The Fair Labor Standards Act (FLSA) exempts from its minimum wage and overtime protections workers “employed in a bona fide executive, administrative, or professional capacity,” 29 U.S.C. § 213(a)(1). Since the Department of Labor first promulgated regulations on this exemption in 1938, the Department has used a salary level test to help define the scope of the exemption. Employees who earn less than the salary set by the Department are not exempt.
In May 2016, the Department of Labor issued a regulation updating the salary level needed to be exempt to $913/week. Twenty-one states sued the Department, and the United States District Court for the Eastern District of Texas issued a nation-wide preliminary injunction prohibiting the Department from implementing and enforcing the updated salary level test.

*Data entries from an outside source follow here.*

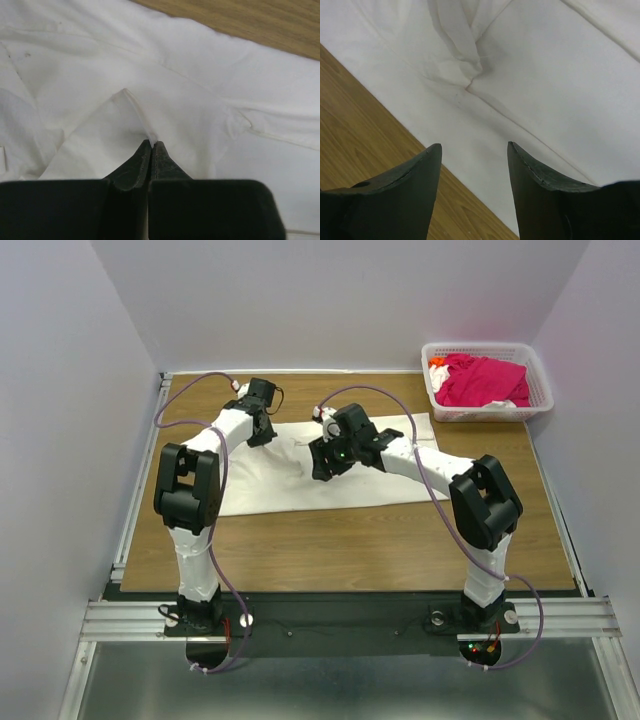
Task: Fold and stack the t-shirts
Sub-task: Fold the tshirt
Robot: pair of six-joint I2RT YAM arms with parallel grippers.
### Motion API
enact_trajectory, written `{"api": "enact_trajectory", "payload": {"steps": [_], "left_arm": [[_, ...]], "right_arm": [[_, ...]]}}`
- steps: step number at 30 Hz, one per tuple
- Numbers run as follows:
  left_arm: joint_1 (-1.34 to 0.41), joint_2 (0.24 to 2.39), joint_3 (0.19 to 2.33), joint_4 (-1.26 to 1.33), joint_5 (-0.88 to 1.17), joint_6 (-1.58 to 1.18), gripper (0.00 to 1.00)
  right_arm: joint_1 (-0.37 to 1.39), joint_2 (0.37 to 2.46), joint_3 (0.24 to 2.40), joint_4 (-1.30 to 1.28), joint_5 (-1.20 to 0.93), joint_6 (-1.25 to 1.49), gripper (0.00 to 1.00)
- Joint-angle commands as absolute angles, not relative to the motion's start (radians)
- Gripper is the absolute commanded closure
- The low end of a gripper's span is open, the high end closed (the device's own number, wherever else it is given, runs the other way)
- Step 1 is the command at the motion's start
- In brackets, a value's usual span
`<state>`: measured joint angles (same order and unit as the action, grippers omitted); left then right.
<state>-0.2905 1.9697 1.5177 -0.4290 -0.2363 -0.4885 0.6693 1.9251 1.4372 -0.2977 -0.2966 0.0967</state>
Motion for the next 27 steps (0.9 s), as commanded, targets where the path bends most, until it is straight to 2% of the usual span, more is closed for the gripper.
{"api": "enact_trajectory", "payload": {"steps": [1,5,9,14,18,25,27], "left_arm": [[-0.264,1.997,1.571,-0.451,-0.227,-0.495,0.93],[-0.259,2.008,1.575,-0.422,-0.198,-0.495,0.88],[-0.258,2.016,1.6,-0.4,-0.166,-0.497,0.77],[-0.253,2.062,1.679,-0.419,-0.141,-0.511,0.76],[-0.252,2.054,1.695,-0.4,-0.088,-0.535,0.67],[-0.209,1.948,1.646,-0.348,-0.043,-0.561,0.56],[-0.184,1.878,1.544,-0.331,-0.035,-0.555,0.56]], "right_arm": [[0.673,1.922,1.483,-0.247,-0.301,0.078,0.39],[0.673,1.927,1.489,-0.244,-0.298,0.089,0.39],[0.673,1.934,1.508,-0.239,-0.301,0.103,0.39],[0.673,1.953,1.528,-0.235,-0.281,0.133,0.39],[0.672,1.948,1.523,-0.23,-0.264,0.15,0.39],[0.673,1.948,1.529,-0.227,-0.278,0.159,0.39],[0.673,1.944,1.519,-0.227,-0.253,0.167,0.4]]}}
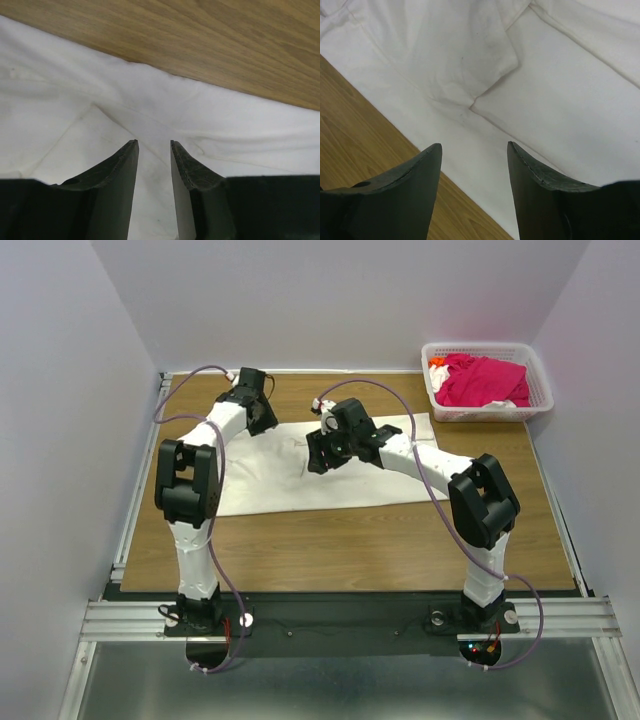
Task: Fold and stack the t-shirts
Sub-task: Fold the tshirt
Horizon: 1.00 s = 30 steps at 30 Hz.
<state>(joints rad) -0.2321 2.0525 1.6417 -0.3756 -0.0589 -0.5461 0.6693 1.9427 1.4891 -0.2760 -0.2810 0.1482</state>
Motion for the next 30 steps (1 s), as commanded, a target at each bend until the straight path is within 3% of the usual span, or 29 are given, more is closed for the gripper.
{"api": "enact_trajectory", "payload": {"steps": [1,13,21,30], "left_arm": [[-0.176,1.85,1.543,-0.324,-0.034,-0.552,0.56],[-0.008,1.413,0.838,-0.236,-0.025,-0.555,0.58],[0.1,1.39,0.663,-0.187,-0.015,-0.586,0.6],[0.17,1.48,0.664,-0.176,0.032,-0.592,0.61]], "right_arm": [[0.672,1.942,1.514,-0.227,-0.244,0.17,0.4],[0.617,1.873,1.352,-0.221,-0.178,0.218,0.46],[0.462,1.763,1.103,-0.193,-0.141,0.285,0.46],[0.33,1.603,0.845,-0.202,-0.023,0.408,0.46]]}}
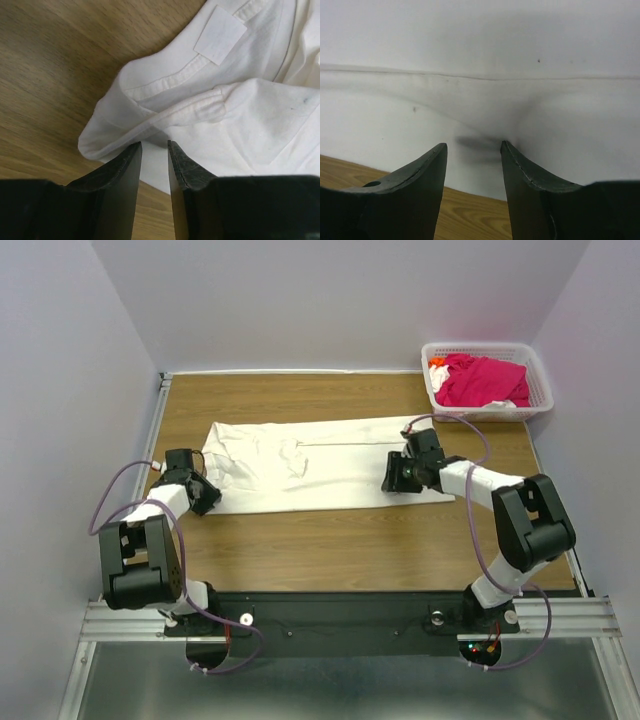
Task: Fold and stack the t-shirts
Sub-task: Fold the tshirt
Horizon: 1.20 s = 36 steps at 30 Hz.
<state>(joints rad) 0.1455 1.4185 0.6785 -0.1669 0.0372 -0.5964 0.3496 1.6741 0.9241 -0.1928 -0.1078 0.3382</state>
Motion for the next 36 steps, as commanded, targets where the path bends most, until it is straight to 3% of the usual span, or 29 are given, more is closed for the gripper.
{"api": "enact_trajectory", "payload": {"steps": [1,9,15,23,26,30,36], "left_arm": [[0.172,1.491,0.676,-0.179,0.031,-0.589,0.61],[0.173,1.709,0.958,-0.213,0.025,-0.575,0.61],[0.173,1.937,1.29,-0.284,0.008,-0.568,0.61],[0.172,2.091,1.652,-0.373,-0.067,-0.535,0.6],[0.172,2.03,1.644,-0.388,-0.136,-0.523,0.57],[0.163,1.838,1.482,-0.356,-0.16,-0.526,0.56],[0.014,1.64,1.269,-0.344,-0.181,-0.537,0.56]], "right_arm": [[0.328,1.592,0.829,-0.216,-0.021,0.414,0.46],[0.354,1.513,0.746,-0.324,-0.156,0.422,0.43],[0.495,1.538,0.773,-0.357,-0.234,0.451,0.4],[0.687,1.658,1.003,-0.443,-0.215,0.407,0.39],[0.689,1.644,1.052,-0.494,-0.154,0.356,0.39],[0.689,1.615,1.085,-0.577,-0.063,0.293,0.39],[0.689,1.585,1.043,-0.672,-0.02,0.287,0.47]]}}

The Department of Labor appealed to the Fifth Circuit, where Public Citizen filed an amicus brief in support of the Department, on behalf of 26 members of Congress, including Representative Bobby Scott, ranking member of the House Committee on Education and the Workforce, and Senator Patty Murray, ranking member of the Senate Committee on Health, Education, Labor and Pensions. The brief explains that the regulation is supported by the purpose and history of the FLSA, and that Congress has long sanctioned the Department’s use, since 1938, of a salary level test to help distinguish exempt and non-exempt workers.
While the appeal was pending, the district court granted summary judgment to the plaintiffs, and the Department then dismissed the appeal of the order granting a preliminary injunction.